My birthday is coming up next week. I'm not really looking forward to it. I'm not really sure when it happened, but sometime in the past few years I've not been all that excited for my own birth recognition date. It could stem from a few past bad experiences, a longstanding bout with loneliness or even a grim reminder that I'm getting older and don't have much of anything to show for it. Or maybe I just don't want to age.

I've had some notoriously bad experiences with birthdays. In college I had gone out on my birthday to see a play production. Knowing the group that put it on, they invited me and my roommate to stay for a gathering of talking and light food consumption. Upon returning home, I was well informed that I had missed a great party at my place: my own surprise party. Yep, my roommates had thrown a party and had forgotten to invite the guest of honor. I was even out with a roommate that had full knowledge of said party, but had neglected to prod me home in time for the festivities. The very next year, the same roommates don't even remember when my birthday came around. Granted the closer the day comes, the less I talk about it. But I was rehearsing with a roommate when a random guy came up and asked us to take a survey asking us when our birthdays were. Mine just happened to be on that very day.

I mean really I thought I'd be further with life, with things than I currently am now. It's sad that we even try to measure out our lives with what kind of job we have, what things we possess, or even how our family situation is. Can we really measure life? Each and everyone lives so drastically different that we really don't have anything to adequately compare to. So why do we even try to do so?

The only thing that matters is how one feels about their life and how they are living it. This could be simplified even further to ask, 'How happy am I?' One can only be measured against one's self, and should never attempt to be measured against someone else.

But How happy am I? I'm not very happy. Maybe I'm just not looking to the great things that I have, not counting the individuals. Instead I find myself weighing the bad things, or the worries in my life. Lately I've focused on the monetary problems that I face, or the work problems, and focusing on those is not a guide to happiness. I also thing greatly on not having someone in my life with whom to share my worries and sorrows, my joys and delights.
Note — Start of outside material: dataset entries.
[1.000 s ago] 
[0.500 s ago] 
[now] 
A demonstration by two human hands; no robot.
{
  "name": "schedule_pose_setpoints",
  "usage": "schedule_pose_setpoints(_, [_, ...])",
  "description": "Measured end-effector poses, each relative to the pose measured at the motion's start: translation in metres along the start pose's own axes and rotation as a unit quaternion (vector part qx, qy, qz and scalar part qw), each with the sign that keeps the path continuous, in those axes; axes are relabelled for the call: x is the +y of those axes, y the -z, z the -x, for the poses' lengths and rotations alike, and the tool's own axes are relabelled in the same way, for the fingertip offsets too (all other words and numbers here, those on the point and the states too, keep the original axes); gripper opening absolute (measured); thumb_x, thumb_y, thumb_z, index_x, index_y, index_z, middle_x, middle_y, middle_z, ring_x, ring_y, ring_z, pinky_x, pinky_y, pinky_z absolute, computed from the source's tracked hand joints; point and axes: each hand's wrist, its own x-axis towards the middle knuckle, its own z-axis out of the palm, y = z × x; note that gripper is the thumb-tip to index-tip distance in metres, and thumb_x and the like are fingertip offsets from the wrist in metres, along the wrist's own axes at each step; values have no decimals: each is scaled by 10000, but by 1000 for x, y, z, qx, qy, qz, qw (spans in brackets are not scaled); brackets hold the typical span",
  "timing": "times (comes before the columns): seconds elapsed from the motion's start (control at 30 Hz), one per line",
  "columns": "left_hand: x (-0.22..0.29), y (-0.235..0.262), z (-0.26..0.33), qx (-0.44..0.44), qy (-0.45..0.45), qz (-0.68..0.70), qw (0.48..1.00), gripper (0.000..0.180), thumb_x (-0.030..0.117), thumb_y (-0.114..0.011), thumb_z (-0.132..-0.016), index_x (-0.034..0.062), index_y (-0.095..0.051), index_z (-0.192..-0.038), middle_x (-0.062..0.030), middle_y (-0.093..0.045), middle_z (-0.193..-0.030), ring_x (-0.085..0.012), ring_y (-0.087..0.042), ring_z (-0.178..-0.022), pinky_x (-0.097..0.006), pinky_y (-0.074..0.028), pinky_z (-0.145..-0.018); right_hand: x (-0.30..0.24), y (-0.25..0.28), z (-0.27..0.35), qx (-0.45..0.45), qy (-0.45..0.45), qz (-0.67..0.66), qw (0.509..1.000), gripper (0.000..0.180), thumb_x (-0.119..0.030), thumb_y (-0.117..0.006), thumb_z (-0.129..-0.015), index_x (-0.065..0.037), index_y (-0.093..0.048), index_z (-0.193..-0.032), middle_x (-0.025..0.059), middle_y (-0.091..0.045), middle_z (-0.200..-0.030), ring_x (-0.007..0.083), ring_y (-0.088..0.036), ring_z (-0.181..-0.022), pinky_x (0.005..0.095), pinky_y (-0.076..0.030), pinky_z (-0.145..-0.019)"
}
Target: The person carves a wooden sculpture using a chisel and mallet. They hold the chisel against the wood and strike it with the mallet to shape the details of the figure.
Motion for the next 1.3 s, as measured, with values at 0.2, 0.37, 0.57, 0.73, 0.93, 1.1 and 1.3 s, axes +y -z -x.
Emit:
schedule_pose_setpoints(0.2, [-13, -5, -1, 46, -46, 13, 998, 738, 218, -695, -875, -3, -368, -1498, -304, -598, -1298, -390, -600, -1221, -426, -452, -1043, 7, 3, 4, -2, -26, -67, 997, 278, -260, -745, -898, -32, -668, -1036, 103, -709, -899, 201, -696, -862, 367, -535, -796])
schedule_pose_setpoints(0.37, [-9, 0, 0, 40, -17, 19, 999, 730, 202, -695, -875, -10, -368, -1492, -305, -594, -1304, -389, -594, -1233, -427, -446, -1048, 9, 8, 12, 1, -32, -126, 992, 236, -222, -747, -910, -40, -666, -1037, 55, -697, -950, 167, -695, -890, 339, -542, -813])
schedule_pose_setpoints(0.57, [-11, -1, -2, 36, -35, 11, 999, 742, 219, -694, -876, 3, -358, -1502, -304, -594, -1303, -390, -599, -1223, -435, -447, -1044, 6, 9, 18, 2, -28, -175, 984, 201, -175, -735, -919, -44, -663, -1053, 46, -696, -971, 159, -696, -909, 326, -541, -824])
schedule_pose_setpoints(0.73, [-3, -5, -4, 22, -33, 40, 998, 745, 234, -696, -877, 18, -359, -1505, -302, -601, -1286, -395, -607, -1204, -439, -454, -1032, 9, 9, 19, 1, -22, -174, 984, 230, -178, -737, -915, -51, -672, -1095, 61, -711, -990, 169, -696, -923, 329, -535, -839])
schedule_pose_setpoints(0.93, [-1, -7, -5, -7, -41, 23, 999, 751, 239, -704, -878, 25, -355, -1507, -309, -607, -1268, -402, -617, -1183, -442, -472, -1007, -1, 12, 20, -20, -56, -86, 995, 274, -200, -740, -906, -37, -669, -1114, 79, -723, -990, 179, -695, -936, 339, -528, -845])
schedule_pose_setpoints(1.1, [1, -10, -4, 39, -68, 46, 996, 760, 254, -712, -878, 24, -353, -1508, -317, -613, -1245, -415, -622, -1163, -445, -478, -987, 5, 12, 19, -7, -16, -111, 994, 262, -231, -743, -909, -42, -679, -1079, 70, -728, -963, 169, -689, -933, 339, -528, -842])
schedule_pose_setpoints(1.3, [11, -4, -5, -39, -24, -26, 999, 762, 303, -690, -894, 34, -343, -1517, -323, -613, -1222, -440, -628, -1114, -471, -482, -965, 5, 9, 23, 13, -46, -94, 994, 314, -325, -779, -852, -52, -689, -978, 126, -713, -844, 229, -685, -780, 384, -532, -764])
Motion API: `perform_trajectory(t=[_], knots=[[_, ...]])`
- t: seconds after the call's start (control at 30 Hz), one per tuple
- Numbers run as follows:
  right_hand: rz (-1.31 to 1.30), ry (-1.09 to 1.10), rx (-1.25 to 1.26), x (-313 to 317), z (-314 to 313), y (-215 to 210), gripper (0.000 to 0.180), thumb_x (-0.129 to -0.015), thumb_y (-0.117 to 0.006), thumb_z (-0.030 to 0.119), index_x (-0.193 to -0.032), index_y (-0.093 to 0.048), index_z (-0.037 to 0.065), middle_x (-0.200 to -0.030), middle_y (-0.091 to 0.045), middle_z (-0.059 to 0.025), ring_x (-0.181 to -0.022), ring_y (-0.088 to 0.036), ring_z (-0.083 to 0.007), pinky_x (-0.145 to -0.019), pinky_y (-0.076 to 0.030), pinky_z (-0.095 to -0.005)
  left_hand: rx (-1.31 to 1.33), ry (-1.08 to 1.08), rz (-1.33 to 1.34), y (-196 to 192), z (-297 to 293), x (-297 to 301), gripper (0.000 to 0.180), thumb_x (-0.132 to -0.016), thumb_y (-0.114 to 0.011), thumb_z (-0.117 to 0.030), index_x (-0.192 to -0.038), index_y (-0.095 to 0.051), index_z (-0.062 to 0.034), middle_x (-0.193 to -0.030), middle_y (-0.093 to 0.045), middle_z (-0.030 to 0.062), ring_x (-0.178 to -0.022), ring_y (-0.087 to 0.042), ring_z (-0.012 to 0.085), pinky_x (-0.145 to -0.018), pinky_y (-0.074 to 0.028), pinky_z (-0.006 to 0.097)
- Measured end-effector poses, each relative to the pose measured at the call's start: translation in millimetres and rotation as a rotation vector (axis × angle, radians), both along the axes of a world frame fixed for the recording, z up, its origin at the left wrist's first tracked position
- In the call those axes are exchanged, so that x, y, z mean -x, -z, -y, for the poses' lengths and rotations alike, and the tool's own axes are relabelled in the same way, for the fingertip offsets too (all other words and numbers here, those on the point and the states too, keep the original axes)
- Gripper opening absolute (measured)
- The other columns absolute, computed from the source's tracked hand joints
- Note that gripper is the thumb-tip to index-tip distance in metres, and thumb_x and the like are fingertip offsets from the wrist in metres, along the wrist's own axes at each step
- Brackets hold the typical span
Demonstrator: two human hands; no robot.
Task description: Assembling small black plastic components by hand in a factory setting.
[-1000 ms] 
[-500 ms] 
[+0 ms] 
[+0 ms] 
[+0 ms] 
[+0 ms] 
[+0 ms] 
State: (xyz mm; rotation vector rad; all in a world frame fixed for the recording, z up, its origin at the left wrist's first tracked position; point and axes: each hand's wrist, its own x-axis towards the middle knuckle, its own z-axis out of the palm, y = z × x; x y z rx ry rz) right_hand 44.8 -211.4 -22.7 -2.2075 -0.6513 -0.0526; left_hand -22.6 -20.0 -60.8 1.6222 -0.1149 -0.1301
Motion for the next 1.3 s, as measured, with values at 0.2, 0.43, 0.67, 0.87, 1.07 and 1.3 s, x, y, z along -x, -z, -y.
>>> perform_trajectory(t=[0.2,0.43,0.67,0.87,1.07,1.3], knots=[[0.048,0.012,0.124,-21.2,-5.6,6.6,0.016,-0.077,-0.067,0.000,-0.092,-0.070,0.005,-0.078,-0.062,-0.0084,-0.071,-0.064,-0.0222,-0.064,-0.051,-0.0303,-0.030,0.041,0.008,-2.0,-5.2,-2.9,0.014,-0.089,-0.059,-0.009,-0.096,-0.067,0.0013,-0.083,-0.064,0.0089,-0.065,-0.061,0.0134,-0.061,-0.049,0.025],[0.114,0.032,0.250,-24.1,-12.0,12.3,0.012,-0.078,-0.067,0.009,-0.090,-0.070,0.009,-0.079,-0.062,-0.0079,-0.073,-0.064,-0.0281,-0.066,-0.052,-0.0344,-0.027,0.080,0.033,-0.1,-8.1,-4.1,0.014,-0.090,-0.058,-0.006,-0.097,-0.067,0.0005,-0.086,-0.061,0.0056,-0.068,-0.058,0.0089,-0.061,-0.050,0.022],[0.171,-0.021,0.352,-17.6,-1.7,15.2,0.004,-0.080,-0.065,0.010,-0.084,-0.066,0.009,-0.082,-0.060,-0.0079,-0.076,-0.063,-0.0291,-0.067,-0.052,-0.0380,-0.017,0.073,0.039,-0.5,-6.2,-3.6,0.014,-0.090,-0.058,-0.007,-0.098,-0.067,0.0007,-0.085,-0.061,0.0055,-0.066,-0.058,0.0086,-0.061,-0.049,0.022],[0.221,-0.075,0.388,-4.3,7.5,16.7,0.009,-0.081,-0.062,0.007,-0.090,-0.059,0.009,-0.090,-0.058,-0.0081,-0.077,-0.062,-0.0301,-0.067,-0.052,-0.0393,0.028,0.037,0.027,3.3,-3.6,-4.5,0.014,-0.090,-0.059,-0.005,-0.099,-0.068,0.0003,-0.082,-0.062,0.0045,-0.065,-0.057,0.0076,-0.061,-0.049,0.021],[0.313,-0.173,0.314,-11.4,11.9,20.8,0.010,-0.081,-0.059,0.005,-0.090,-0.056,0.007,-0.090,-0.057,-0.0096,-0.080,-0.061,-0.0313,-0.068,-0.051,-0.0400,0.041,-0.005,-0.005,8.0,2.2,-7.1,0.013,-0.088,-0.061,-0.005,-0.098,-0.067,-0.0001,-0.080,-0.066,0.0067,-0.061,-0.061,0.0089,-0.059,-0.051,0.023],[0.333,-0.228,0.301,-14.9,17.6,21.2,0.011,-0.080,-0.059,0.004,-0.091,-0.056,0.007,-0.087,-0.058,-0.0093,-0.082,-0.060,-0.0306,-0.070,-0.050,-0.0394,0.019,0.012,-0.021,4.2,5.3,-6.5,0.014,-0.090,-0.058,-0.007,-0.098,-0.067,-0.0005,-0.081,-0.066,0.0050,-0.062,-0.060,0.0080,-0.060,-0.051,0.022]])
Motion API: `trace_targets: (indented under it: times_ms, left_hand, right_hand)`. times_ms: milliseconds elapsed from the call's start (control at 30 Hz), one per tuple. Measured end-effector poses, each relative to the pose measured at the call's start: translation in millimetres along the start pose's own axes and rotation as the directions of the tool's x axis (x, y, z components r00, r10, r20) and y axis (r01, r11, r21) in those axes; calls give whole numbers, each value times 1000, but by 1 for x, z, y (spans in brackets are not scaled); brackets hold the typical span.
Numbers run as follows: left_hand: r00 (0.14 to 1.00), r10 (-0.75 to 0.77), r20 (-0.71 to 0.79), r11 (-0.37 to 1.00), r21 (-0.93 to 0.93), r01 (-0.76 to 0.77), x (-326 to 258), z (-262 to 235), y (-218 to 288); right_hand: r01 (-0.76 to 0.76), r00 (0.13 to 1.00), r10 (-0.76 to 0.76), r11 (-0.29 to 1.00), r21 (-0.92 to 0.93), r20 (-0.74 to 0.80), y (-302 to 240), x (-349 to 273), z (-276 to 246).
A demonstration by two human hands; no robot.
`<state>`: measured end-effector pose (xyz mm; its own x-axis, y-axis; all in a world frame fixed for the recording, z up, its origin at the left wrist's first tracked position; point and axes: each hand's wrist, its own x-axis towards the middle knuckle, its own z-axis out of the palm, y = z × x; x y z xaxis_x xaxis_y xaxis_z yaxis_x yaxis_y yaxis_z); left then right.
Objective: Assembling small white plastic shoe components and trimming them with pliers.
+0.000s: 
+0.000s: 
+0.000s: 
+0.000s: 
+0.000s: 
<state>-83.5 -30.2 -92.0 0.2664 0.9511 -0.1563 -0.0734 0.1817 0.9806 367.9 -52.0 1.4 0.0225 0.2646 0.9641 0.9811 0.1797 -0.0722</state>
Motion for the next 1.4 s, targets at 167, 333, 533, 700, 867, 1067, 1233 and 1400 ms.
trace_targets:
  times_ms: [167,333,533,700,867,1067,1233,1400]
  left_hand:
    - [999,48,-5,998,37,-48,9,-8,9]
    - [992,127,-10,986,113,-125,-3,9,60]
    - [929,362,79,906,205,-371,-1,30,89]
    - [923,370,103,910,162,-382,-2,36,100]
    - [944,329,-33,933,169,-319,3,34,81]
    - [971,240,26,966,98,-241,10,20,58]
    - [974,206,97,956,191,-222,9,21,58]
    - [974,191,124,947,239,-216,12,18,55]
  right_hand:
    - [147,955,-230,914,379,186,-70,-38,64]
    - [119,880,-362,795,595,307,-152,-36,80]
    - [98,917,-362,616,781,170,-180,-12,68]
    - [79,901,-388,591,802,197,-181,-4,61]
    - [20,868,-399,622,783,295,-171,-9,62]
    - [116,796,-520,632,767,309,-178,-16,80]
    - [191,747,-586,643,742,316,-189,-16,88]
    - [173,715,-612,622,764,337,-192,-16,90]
I know it is silly to get depressed by these things, especially on a day which should be a celebration, a day to really enjoy the great gift of life. And it shouldn't used as a reminder of things that you thought you would have by this point. It needs to be a celebration of who one is and the greatness it is just to be.

A great philosophizer said that happiness was finding a pencil; or anything or anyone that is loved by you is what brings happiness. You keep looking Charlie Brown, you'll find what you are looking for soon enough.


2 comments:

evieperkins said...

Well written, friend, well written. This was the first year I've gotten very excited about my birthday in a long time. Usually I try an avoid parties, etc. Only the prospect of a ninja party got me excited. :)

Bluesfier said...

So what you are saying is that I need to have a ninja, or similar themed party? That might be a possibility...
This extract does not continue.